AI INDEX: EUR 70/009/2004 1 April 2004
Serbia and Montenegro (Kosovo)
The legacy of past human rights abuses
1.1 Failure to investigate "disappearances" and abductions
Amnesty International is extremely concerned at the lack of progress made in the last four years by the Kosovo authorities in bringing to justice those responsible for the abduction of some 1,200 Serbs, Roma and members of other minority communities believed to have been carried out by the KLA or other ethnic Albanians.
Article 14 of the Declaration on the Protection of All Persons from Enforced Disappearance , resolution 47/133 passed by the UN General Assembly on 18 December 1992 states:
"Any person alleged to have perpetrated an act of enforced disappearance in a particular State shall, when the facts disclosed by an official investigation so warrant, be brought before the competent civil authorities of that State for the purpose of prosecution and trial unless he has been extradited to another State wishing to exercise jurisdiction in accordance with the relevant international agreements in force. All States should take any lawful and appropriate action available to them to bring to justice all persons presumed responsible for an act of enforced disappearance, who are found to be within their jurisdiction or under their control, to justice."

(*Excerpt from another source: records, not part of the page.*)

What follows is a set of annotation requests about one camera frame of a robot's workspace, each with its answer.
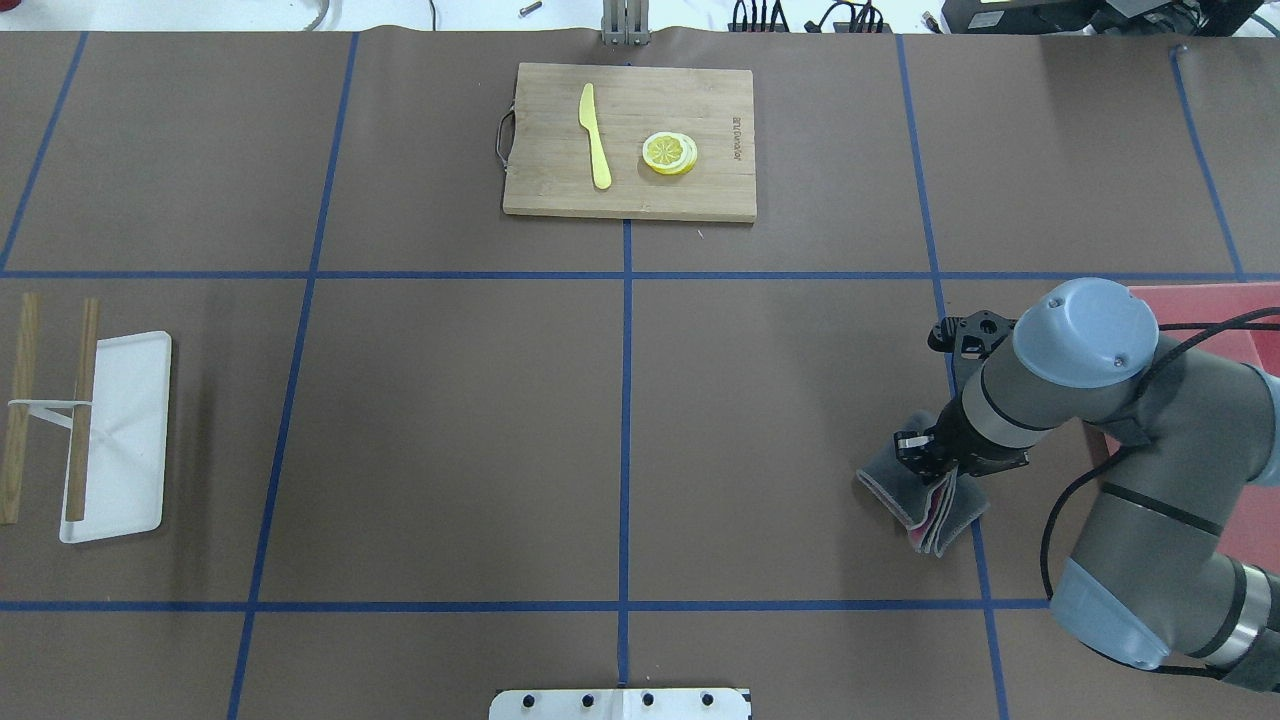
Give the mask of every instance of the black cable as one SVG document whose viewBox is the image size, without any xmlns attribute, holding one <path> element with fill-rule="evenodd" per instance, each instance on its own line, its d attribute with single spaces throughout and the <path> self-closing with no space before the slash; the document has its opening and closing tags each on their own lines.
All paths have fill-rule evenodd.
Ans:
<svg viewBox="0 0 1280 720">
<path fill-rule="evenodd" d="M 1048 519 L 1044 520 L 1044 533 L 1041 536 L 1041 583 L 1044 584 L 1044 597 L 1047 600 L 1053 600 L 1053 582 L 1048 577 L 1048 548 L 1051 541 L 1053 539 L 1053 527 L 1057 524 L 1059 514 L 1062 512 L 1062 507 L 1066 506 L 1066 501 L 1070 500 L 1071 496 L 1076 493 L 1076 491 L 1089 484 L 1089 482 L 1092 482 L 1098 475 L 1115 468 L 1117 464 L 1120 464 L 1121 460 L 1128 457 L 1130 452 L 1133 452 L 1132 447 L 1121 447 L 1120 450 L 1116 451 L 1115 455 L 1107 457 L 1101 465 L 1093 468 L 1088 473 L 1073 480 L 1071 484 L 1066 486 L 1066 489 L 1064 489 L 1062 493 L 1057 496 L 1057 501 L 1053 503 L 1053 509 L 1048 511 Z M 1097 650 L 1087 644 L 1084 647 L 1088 647 L 1094 655 L 1102 657 L 1103 660 L 1107 660 L 1108 662 L 1112 662 L 1121 667 L 1128 667 L 1130 670 L 1142 670 L 1140 667 L 1134 667 L 1133 665 L 1129 665 L 1126 662 L 1120 662 L 1115 657 L 1098 652 Z M 1158 667 L 1152 667 L 1151 670 L 1144 670 L 1144 671 L 1153 673 L 1156 675 L 1185 675 L 1190 678 L 1210 678 L 1212 680 L 1221 680 L 1226 675 L 1226 671 L 1219 670 L 1216 667 L 1185 667 L 1181 665 L 1161 665 Z M 1271 688 L 1271 692 L 1280 693 L 1280 685 Z"/>
<path fill-rule="evenodd" d="M 1222 320 L 1221 323 L 1217 323 L 1196 333 L 1194 336 L 1183 341 L 1169 352 L 1161 355 L 1155 363 L 1151 364 L 1151 369 L 1148 369 L 1147 373 L 1142 377 L 1142 379 L 1138 380 L 1138 388 L 1137 391 L 1134 391 L 1133 398 L 1134 400 L 1140 398 L 1147 392 L 1147 388 L 1151 387 L 1151 382 L 1156 379 L 1156 375 L 1158 375 L 1160 372 L 1167 368 L 1174 360 L 1181 357 L 1183 354 L 1185 354 L 1192 347 L 1196 347 L 1197 345 L 1204 342 L 1206 340 L 1219 333 L 1231 329 L 1240 329 L 1244 325 L 1247 325 L 1249 320 L 1257 320 L 1258 318 L 1271 318 L 1276 315 L 1280 315 L 1280 307 L 1260 307 L 1257 310 L 1236 315 L 1228 320 Z"/>
<path fill-rule="evenodd" d="M 1160 325 L 1162 332 L 1169 331 L 1207 331 L 1216 325 L 1217 323 L 1165 323 Z M 1238 328 L 1231 328 L 1235 331 L 1280 331 L 1280 323 L 1247 323 Z"/>
<path fill-rule="evenodd" d="M 836 3 L 832 3 L 829 8 L 827 8 L 827 12 L 822 14 L 822 19 L 819 19 L 817 23 L 814 23 L 813 20 L 805 23 L 805 29 L 809 32 L 822 32 L 822 26 L 827 22 L 827 18 L 831 17 L 831 13 L 833 13 L 836 8 L 849 8 L 849 23 L 852 24 L 855 13 L 858 12 L 858 5 L 854 5 L 852 3 L 845 3 L 844 0 L 837 0 Z"/>
<path fill-rule="evenodd" d="M 804 24 L 805 31 L 822 32 L 822 26 L 826 24 L 827 18 L 841 5 L 849 6 L 849 32 L 884 32 L 884 14 L 879 12 L 879 8 L 872 5 L 870 0 L 867 0 L 867 3 L 836 0 L 827 8 L 827 12 L 822 14 L 822 19 L 817 23 L 813 20 L 806 22 Z"/>
<path fill-rule="evenodd" d="M 1057 501 L 1053 502 L 1053 509 L 1048 511 L 1048 519 L 1044 520 L 1044 532 L 1041 534 L 1041 583 L 1044 584 L 1044 597 L 1047 600 L 1053 600 L 1053 580 L 1048 577 L 1048 547 L 1053 541 L 1053 527 L 1057 525 L 1057 516 L 1062 512 L 1062 509 L 1066 507 L 1066 501 L 1070 500 L 1076 491 L 1089 484 L 1093 478 L 1097 478 L 1102 473 L 1115 468 L 1116 464 L 1124 460 L 1130 452 L 1133 452 L 1133 448 L 1121 447 L 1115 455 L 1107 457 L 1101 465 L 1071 480 L 1071 484 L 1066 486 L 1066 489 L 1057 496 Z"/>
<path fill-rule="evenodd" d="M 1201 28 L 1202 20 L 1204 19 L 1204 13 L 1201 10 L 1192 10 L 1189 6 L 1181 3 L 1175 3 L 1170 6 L 1170 10 L 1178 13 L 1179 15 L 1187 18 L 1187 22 L 1192 23 L 1192 32 Z"/>
<path fill-rule="evenodd" d="M 1172 350 L 1162 355 L 1158 360 L 1156 360 L 1156 363 L 1152 364 L 1151 369 L 1147 370 L 1147 373 L 1138 382 L 1138 388 L 1134 392 L 1134 400 L 1142 397 L 1142 395 L 1151 386 L 1151 382 L 1157 373 L 1167 368 L 1174 360 L 1183 356 L 1192 347 L 1196 347 L 1197 345 L 1204 342 L 1206 340 L 1216 334 L 1224 333 L 1226 331 L 1240 331 L 1240 329 L 1280 331 L 1280 323 L 1251 322 L 1251 320 L 1257 320 L 1258 318 L 1270 318 L 1276 315 L 1280 315 L 1280 307 L 1260 307 L 1257 310 L 1252 310 L 1249 313 L 1243 313 L 1234 318 L 1229 318 L 1226 320 L 1222 320 L 1221 323 L 1166 323 L 1164 325 L 1160 325 L 1160 329 L 1162 331 L 1201 329 L 1201 332 L 1196 333 L 1187 341 L 1179 343 Z M 1117 464 L 1120 464 L 1120 461 L 1128 457 L 1129 454 L 1133 452 L 1133 450 L 1134 450 L 1133 447 L 1128 446 L 1121 447 L 1120 450 L 1116 451 L 1115 455 L 1107 457 L 1101 465 L 1093 468 L 1092 470 L 1084 473 L 1079 478 L 1071 480 L 1071 483 L 1066 486 L 1066 488 L 1064 488 L 1062 492 L 1057 496 L 1057 501 L 1053 502 L 1053 507 L 1050 510 L 1048 518 L 1044 520 L 1044 532 L 1041 534 L 1041 552 L 1039 552 L 1041 583 L 1044 585 L 1044 597 L 1047 600 L 1053 600 L 1053 580 L 1050 579 L 1048 575 L 1048 551 L 1053 541 L 1053 528 L 1057 525 L 1057 516 L 1062 512 L 1062 509 L 1066 506 L 1066 502 L 1071 498 L 1073 495 L 1075 495 L 1084 486 L 1089 484 L 1098 475 L 1107 473 L 1108 470 L 1115 468 Z M 1094 655 L 1105 657 L 1106 660 L 1116 665 L 1120 665 L 1123 667 L 1142 670 L 1140 667 L 1133 667 L 1132 665 L 1120 662 L 1119 660 L 1110 657 L 1102 652 L 1098 652 L 1092 647 L 1089 647 L 1089 650 L 1093 651 Z M 1153 667 L 1146 671 L 1157 675 L 1210 678 L 1212 680 L 1221 680 L 1224 676 L 1226 676 L 1225 670 L 1219 670 L 1216 667 L 1185 667 L 1180 665 L 1161 665 L 1158 667 Z M 1280 684 L 1271 688 L 1271 692 L 1280 693 Z"/>
<path fill-rule="evenodd" d="M 1270 22 L 1268 22 L 1268 20 L 1266 19 L 1266 18 L 1263 18 L 1262 15 L 1249 15 L 1249 19 L 1251 19 L 1251 20 L 1253 20 L 1253 22 L 1256 22 L 1256 23 L 1258 23 L 1260 26 L 1262 26 L 1262 27 L 1265 27 L 1265 28 L 1270 29 L 1270 31 L 1271 31 L 1271 35 L 1274 35 L 1274 36 L 1276 36 L 1276 37 L 1280 37 L 1280 28 L 1276 28 L 1276 26 L 1271 24 L 1271 23 L 1270 23 Z"/>
<path fill-rule="evenodd" d="M 787 14 L 782 10 L 782 0 L 773 3 L 773 14 L 769 17 L 769 32 L 777 29 L 778 18 L 782 18 L 782 32 L 791 32 L 791 26 L 787 24 Z"/>
</svg>

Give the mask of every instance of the gray cloth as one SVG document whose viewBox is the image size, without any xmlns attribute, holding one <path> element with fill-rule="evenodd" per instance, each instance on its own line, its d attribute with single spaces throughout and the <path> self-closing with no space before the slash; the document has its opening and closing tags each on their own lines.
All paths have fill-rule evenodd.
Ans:
<svg viewBox="0 0 1280 720">
<path fill-rule="evenodd" d="M 916 411 L 902 429 L 919 432 L 934 421 L 928 413 Z M 858 479 L 906 528 L 911 547 L 922 555 L 942 557 L 956 537 L 991 506 L 969 475 L 952 470 L 931 483 L 923 482 L 897 461 L 892 441 L 858 470 Z"/>
</svg>

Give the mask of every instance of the white tray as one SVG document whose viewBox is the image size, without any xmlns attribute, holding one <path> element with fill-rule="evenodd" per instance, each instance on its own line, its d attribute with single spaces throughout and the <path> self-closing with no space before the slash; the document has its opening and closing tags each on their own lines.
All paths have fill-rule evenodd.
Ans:
<svg viewBox="0 0 1280 720">
<path fill-rule="evenodd" d="M 750 697 L 733 688 L 506 691 L 489 720 L 750 720 Z"/>
<path fill-rule="evenodd" d="M 63 520 L 63 542 L 160 527 L 172 360 L 173 338 L 164 331 L 97 341 L 84 519 Z"/>
</svg>

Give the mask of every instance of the lemon slice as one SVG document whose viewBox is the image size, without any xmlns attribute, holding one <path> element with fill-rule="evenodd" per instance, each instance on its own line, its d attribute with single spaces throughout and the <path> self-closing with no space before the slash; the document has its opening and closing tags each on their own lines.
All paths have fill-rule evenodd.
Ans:
<svg viewBox="0 0 1280 720">
<path fill-rule="evenodd" d="M 694 163 L 698 161 L 698 145 L 687 135 L 655 132 L 644 141 L 641 155 L 653 172 L 680 176 L 694 169 Z"/>
<path fill-rule="evenodd" d="M 682 176 L 689 170 L 694 169 L 694 164 L 698 163 L 698 143 L 694 142 L 694 138 L 689 137 L 687 135 L 678 132 L 675 135 L 680 136 L 680 141 L 684 142 L 686 147 L 689 147 L 689 158 L 685 159 L 685 165 L 671 173 L 673 176 Z"/>
</svg>

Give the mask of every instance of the plastic knife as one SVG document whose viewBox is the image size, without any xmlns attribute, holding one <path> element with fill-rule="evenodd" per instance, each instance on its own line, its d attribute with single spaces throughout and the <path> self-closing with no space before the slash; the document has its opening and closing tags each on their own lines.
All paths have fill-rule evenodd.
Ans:
<svg viewBox="0 0 1280 720">
<path fill-rule="evenodd" d="M 591 182 L 600 190 L 613 184 L 609 161 L 604 159 L 604 146 L 600 145 L 600 128 L 595 122 L 595 86 L 582 86 L 582 99 L 577 102 L 577 122 L 591 138 Z"/>
</svg>

In April 2003, Amnesty International released a report " Serbia and Montenegro (Kosovo): "Prisoners in our own Homes". AI's concerns for the Human Rights of Minorities in Kosovo/Kosova ", (AI Index EUR 70/010/2003), in which the organization urged that sufficient resources - including trained personnel - should be made available to UNMIK Police to strengthen the CCIU in order to ensure the prompt, impartial and thorough investigation of both ongoing and outstanding ethnically motivated crimes, including "disappearances" and abductions.(4)
On 23 May 2003, UNMIK Police announced the creation of "a special squad to re-examine unsolved murders that occurred years before", which was "expect[ed] to make progress in some of the still-unsolved crimes committed during 1999 and 2000."(5) On 3 September 2003 Barry Fletcher, then UNMIK police spokesperson, informed Amnesty International that the squad would address murder cases mainly from 2000-2001, and not for "disappearances and abductions" which took place mainly in 1999, and that there was still a need for facilities for adequate forensic investigations, DNA analysis, a centralized database and connection with Interpol.